Dr Anja Terlouw presented reassuring preliminary results from the ACTia trial in Malawi. Early analysis of study data do not show that repeated ACT treatment is unsafe for young children.
Katia Bruxvoort's research showed that in both the public and retail sectors in Tanzania patient adherence to ACT treatment was sub-optimal.
Dr Harparkash Kaur presented reassuring results from a large-scale drug quality analysis of over 10,000 ACT samples across several countries in Africa.
Dr Pedro L. Alonso, the new Director of the Global Malaria Programme, introduced the context and need for a new Global Technical Strategy (GTS) for malaria. Between 2016 and 2030, the strategy aims to ensure universal access to malaria prevention diagnosis and treatment, accelerate efforts towards elimination and attainment of malaria free status, as well as to transform malaria surveillance into a core intervention.
Dr Alonso also highlighted that country ownership and the participation of communities are essential to reach the elimination targets (35 countries by 2030).
David Brandling-Bennett, Senior Malaria Advisor for the Bill & Melinda Gates Foundation and a member of the ACT Consortium Expert Oversight Committee, encouraged the malaria community to provide input into Roll Back Malaria's second Global Malaria Action Plan (GMAP2).
To date, more than 1100 stakeholders have been consulted directly, and more than 100 completed the online survey.
ACT Consortium statistician Baptiste Leurent presented research on whether the use of exit interviews at health facilities can influence how health workers adhere to guidelines.
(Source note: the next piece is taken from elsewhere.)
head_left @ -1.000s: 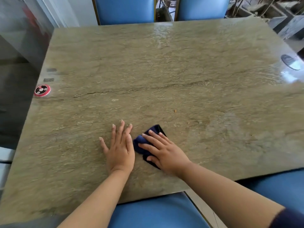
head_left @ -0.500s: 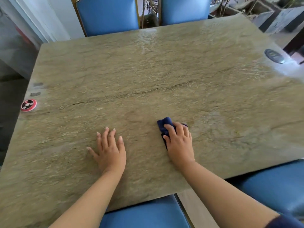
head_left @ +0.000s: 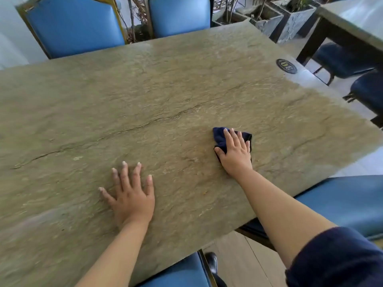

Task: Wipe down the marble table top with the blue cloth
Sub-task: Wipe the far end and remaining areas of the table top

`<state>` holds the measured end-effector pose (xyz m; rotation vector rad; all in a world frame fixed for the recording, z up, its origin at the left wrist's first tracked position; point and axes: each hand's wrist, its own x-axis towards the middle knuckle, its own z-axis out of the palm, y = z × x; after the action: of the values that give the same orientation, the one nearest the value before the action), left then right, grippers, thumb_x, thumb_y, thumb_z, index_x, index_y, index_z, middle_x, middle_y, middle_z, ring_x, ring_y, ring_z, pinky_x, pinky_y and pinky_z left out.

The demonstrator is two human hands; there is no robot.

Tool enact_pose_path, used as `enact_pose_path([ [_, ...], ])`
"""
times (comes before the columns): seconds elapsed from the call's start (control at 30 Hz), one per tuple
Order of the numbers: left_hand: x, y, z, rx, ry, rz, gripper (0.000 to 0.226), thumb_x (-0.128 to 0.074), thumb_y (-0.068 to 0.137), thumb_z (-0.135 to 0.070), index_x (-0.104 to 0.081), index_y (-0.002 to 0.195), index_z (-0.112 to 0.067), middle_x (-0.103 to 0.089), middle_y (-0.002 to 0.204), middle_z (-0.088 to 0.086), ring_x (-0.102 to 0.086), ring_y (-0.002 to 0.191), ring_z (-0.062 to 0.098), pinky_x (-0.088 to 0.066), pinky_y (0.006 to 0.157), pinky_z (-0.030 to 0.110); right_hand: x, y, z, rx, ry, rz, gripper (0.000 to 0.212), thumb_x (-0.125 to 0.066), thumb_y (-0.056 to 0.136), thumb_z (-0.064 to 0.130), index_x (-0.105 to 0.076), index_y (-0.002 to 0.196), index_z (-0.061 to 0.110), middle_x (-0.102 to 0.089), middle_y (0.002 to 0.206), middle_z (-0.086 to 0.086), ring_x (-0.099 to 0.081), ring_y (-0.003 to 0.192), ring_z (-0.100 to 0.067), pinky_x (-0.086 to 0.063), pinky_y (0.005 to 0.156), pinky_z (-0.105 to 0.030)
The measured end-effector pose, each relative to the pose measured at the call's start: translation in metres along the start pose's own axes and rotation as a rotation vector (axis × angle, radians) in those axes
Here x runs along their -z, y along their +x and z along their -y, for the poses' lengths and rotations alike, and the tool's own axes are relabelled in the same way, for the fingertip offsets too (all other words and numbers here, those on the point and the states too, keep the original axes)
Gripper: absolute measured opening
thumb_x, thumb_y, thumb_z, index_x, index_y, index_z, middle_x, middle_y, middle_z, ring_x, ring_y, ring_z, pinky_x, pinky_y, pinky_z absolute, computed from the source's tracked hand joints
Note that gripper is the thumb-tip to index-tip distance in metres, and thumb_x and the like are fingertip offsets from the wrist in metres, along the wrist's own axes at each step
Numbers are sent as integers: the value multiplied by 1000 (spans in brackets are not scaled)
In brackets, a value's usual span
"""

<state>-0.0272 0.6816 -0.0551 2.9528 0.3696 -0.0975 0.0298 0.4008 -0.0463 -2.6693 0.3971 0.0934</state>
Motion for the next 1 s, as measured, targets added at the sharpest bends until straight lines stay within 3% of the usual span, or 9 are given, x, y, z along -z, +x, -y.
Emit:
enact_pose_path([
  [0.1, -1, 1, -1, -2, -4, -13, 60, -10, 94, -59, -24, 148, -37, -6, 163, -2, 6, 149, 20, 7, 114, 62, -9, 0, 13, 72, 9, -15, 69, -44, 95, 48, -11, 152, 27, -5, 161, 6, 6, 147, -16, 6, 118, -37],
  [0.33, -2, 2, 1, -16, 21, -1, 64, -7, 92, -63, -20, 149, -37, -3, 163, -2, 8, 149, 21, 6, 114, 64, -30, -41, 39, 391, 171, 27, 50, -52, 96, 28, -38, 144, 28, -35, 152, 8, -17, 144, -11, -2, 116, -24],
  [0.43, -1, 3, 1, -17, 20, 6, 68, -3, 90, -65, -17, 150, -38, 0, 163, -4, 9, 149, 21, 6, 113, 63, -34, -71, 39, 425, 271, 44, 43, -54, 95, 19, -49, 137, 26, -43, 146, 9, -23, 142, -9, -5, 115, -20],
  [0.53, 1, 4, 1, -22, 3, 21, 69, -2, 89, -65, -15, 151, -38, 1, 163, -4, 10, 149, 21, 8, 113, 63, -32, -108, 35, 425, 322, 82, 39, -58, 93, 16, -56, 130, 27, -49, 141, 10, -31, 137, -10, -17, 115, -24],
  [0.7, 6, 3, 20, -128, -28, 148, 59, -4, 95, -56, -1, 152, -40, 15, 161, -7, 19, 147, 17, 13, 115, 55, -15, -183, 17, 406, 221, 63, 39, -63, 88, 17, -58, 126, 25, -55, 126, 7, -39, 118, -14, -31, 106, -26],
  [0.8, 15, -4, 46, -291, -106, 157, 54, -9, 99, -49, -9, 152, -39, 10, 161, -10, 14, 147, 11, 13, 118, 40, -3, -185, 30, 400, 258, 54, 40, -63, 88, 17, -56, 127, 24, -56, 120, 6, -40, 111, -15, -34, 101, -27],
  [0.9, 22, -11, 68, -419, -293, 144, 48, -22, 102, -41, -27, 150, -34, -3, 161, -13, 6, 147, 4, 10, 118, 27, -7, -160, 59, 330, 327, 23, 47, -63, 88, 17, -51, 134, 24, -54, 128, 5, -39, 119, -17, -28, 102, -22],
  [1.0, 28, -6, 73, -427, -456, 186, 44, -26, 103, -38, -39, 145, -32, -13, 160, -13, 1, 147, 1, 8, 119, 28, -33, -146, 83, 336, 280, 155, 58, -62, 90, 17, -39, 143, 23, -43, 145, 4, -28, 137, -18, -17, 110, -22],
])
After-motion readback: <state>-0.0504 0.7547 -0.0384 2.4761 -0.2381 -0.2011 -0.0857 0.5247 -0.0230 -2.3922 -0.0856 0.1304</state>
Cheryl Pace presented a novel data collection tool to facilitate the capture of harms data. She encouraged the research community to use the Safety Adverse Event forms to assess general, non malaria-specific safety issues.
The presentation highlighted the overlap between the adverse events reported by both field workers and clinicians, and the consequent need to train both groups in adverse event monitoring.
Débora Miranda presented a communications toolkit to maximise research impact, based on experience from the ACT Consortium.
Dr Hugh Reyburn, Dr Heidi Hopkins and Dr John Crump led a symposium on Non-Malaria Febrile Illness (NFMI). An early version of a novel NMFI web mapping tool was presented and the research community is welcome to provide feedback.
Baptiste Leurent presented the impact of malaria rapid diagnostic tests (RDTs) on care of febrile patients, based on results from various ACT Consortium studies.
Prof David Schellenberg, the director of the ACT Consortium led a Monitoring & Evaluation symposium. Dr Anja Terlouw presented a rolling malaria indicator survey developed in Malawi which tracks malaria hotspots at a sub-district level.
Symposium speakers highlighted the need to target malaria control efforts at a local level, improve the management of surveillance systems and maintain capacity building to help those systems.